*INSTRUCTIONS FOR THE TASK*
The expected output is the complete listing, copied exactly.

*DATA BLOCK*

_ _ _ _

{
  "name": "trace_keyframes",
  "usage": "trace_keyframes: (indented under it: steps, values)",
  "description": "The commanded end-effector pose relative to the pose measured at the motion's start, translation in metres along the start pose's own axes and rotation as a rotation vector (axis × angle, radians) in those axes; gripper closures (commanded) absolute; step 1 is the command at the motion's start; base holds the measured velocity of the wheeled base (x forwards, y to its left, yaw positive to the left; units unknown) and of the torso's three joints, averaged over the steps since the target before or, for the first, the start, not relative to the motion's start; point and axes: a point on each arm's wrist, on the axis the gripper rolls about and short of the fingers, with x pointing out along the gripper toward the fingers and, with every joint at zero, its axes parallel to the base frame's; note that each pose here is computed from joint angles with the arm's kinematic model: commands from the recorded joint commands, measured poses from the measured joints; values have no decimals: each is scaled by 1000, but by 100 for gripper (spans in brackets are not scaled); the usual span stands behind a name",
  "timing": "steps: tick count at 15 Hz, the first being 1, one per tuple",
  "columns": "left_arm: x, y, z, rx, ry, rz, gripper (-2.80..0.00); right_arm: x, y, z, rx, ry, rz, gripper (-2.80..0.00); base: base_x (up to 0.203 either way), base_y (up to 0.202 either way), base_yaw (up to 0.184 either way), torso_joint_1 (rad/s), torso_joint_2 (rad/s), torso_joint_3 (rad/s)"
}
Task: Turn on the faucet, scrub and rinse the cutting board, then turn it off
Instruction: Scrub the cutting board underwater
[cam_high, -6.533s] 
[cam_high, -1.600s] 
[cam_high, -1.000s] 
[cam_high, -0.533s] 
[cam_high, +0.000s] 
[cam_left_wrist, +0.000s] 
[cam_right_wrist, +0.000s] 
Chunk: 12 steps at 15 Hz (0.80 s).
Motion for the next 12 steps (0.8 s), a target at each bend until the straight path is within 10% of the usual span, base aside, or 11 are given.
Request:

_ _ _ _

*RESPONSE TO THE TASK*
{
  "name": "trace_keyframes",
  "usage": "trace_keyframes: (indented under it: steps, values)",
  "description": "The commanded end-effector pose relative to the pose measured at the motion's start, translation in metres along the start pose's own axes and rotation as a rotation vector (axis × angle, radians) in those axes; gripper closures (commanded) absolute; step 1 is the command at the motion's start; base holds the measured velocity of the wheeled base (x forwards, y to its left, yaw positive to the left; units unknown) and of the torso's three joints, averaged over the steps since the target before or, for the first, the start, not relative to the motion's start; point and axes: a point on each arm's wrist, on the axis the gripper rolls about and short of the fingers, with x pointing out along the gripper toward the fingers and, with every joint at zero, its axes parallel to the base frame's; note that each pose here is computed from joint angles with the arm's kinematic model: commands from the recorded joint commands, measured poses from the measured joints; values have no decimals: each is scaled by 1000, but by 100 for gripper (spans in brackets are not scaled); the usual span stands behind a name",
  "timing": "steps: tick count at 15 Hz, the first being 1, one per tuple",
  "columns": "left_arm: x, y, z, rx, ry, rz, gripper (-2.80..0.00); right_arm: x, y, z, rx, ry, rz, gripper (-2.80..0.00); base: base_x (up to 0.203 either way), base_y (up to 0.202 either way), base_yaw (up to 0.184 either way), torso_joint_1 (rad/s), torso_joint_2 (rad/s), torso_joint_3 (rad/s)"
}
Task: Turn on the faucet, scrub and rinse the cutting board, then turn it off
Instruction: Scrub the cutting board underwater
[cam_high, -6.533s] 
[cam_high, -1.600s] 
[cam_high, -1.000s] 
[cam_high, -0.533s] 
[cam_high, +0.000s] 
[cam_left_wrist, +0.000s] 
[cam_right_wrist, +0.000s] 
Chunk: 12 steps at 15 Hz (0.80 s).
Motion for the next 12 steps (0.8 s), a target at each bend until the straight path is within 10% of the usual span, base aside, or 11 are given.
Request:

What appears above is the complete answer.